Берлога большого медведя находится на великолепной горной вершине, которая зовется пик Гурлиты. Неприступными кручами поднимаются склоны горы Гурлита над верхним Лёвеном.

Корни вывороченной сосны, на которых еще висят густо поросшие мхом кочки, образуют стены и крышу медвежьего жилища, а ветки и валежник, густо запорошенные снегом, надежно защищают берлогу. Там медведь может сладко спать от одного лета до другого. Уж не поэт ли он, не изнеженный ли мечтатель, этот косматый лесной король, этот ослепший на один глаз разбойник? Уж не хочет ли он проспать все пасмурные ночи и тусклые дни холодной зимы, покуда его не разбудят журчание ручьев и пение птиц? Уж не собирается ли он пролежать там всю зиму, мечтая о горных склонах и пригорках, покрытых краснеющей брусникой, о муравейниках, битком набитых бурыми, лакомыми существами, и о белых ягнятах, которые пасутся на поросших зеленой травой откосах? Уж не собирается ли этот счастливчик избежать и зимы жизни — заката дней своих?

В лесу метет, завывая меж сосен, поземка, в лесу рыщут обезумевшие от голода волк и лис. Почему только одному медведю дано проспать всю зиму в берлоге? Пусть он встанет, пусть узнает, как кусает мороз, как тяжко брести по глубокому снегу! Пусть он поднимется, этот лежебока.

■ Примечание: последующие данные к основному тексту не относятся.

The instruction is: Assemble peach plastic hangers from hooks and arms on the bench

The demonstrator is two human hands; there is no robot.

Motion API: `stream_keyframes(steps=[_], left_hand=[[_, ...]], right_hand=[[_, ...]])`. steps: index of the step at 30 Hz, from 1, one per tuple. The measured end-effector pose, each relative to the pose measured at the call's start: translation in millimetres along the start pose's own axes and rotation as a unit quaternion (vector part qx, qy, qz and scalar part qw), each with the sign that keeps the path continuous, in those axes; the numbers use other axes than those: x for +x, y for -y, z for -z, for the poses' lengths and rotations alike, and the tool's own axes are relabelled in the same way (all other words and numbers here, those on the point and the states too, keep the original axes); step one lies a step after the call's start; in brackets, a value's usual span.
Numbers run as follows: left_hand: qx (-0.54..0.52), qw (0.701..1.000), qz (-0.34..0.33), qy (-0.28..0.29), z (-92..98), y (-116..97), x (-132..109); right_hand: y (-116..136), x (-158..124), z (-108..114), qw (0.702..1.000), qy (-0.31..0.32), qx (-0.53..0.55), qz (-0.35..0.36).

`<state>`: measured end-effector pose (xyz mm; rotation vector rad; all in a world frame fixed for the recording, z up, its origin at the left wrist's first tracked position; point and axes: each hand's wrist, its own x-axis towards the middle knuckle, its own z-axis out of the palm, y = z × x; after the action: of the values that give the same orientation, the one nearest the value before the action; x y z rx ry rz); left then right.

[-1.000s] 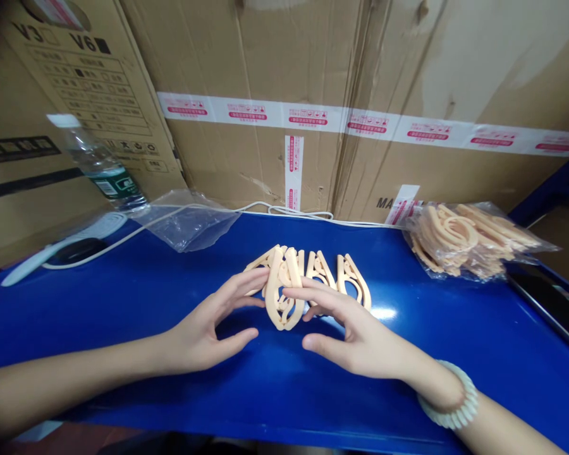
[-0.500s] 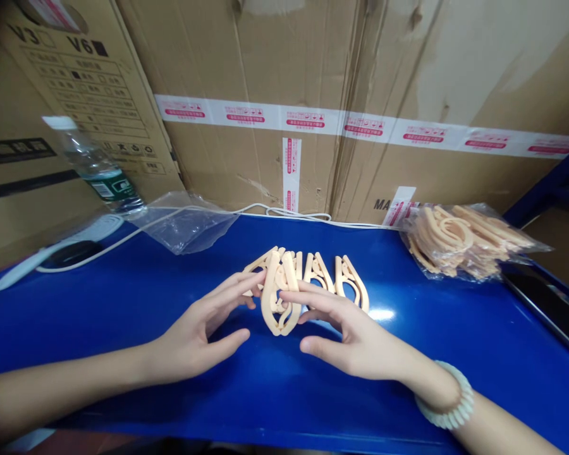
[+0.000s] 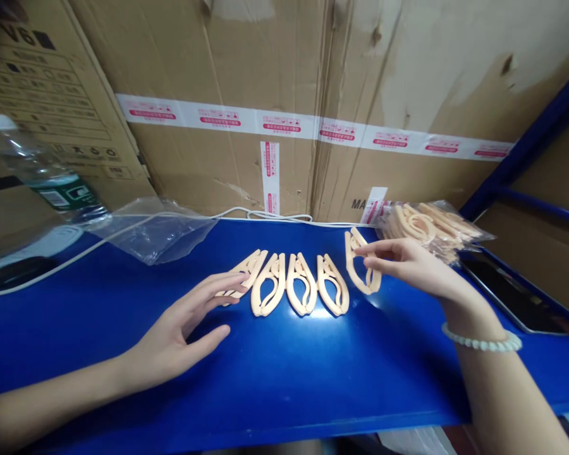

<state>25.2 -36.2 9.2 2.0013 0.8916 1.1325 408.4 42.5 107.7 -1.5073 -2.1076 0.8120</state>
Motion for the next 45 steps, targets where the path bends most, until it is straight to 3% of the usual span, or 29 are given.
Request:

Он так уютно разлегся в берлоге! Спит себе, словно сказочная принцесса. Ее пробудит любовь, а он хочет, чтобы его пробудила весна. Либо солнечный луч, пробивающийся сквозь прутняк и согревающий его морду. Либо несколько капель талого снега, просочившихся от сугроба и замочивших его шубу. Но горе тому, кто разбудит его раньше времени!

Если бы хоть кто-нибудь полюбопытствовал, как сам лесной король желает устроить свою жизнь! Только бы не обрушился на него свистящий град пуль, проникший сквозь сухие ветки и впившийся в его шкуру, подобно злым комарам!

Внезапно он слышит крики, шум и выстрелы. Он стряхивает с себя оцепенение и расшвыривает валежник, желая посмотреть, что случилось! Да, трудно придется старому богатырю! Это не весна шумит, грохочет и свистит вокруг его берлоги, и не ветер, который опрокидывает на землю ели и поднимает снежную круговерть. Это — кавалеры, да — кавалеры из Экебю, давние знакомцы лесного короля.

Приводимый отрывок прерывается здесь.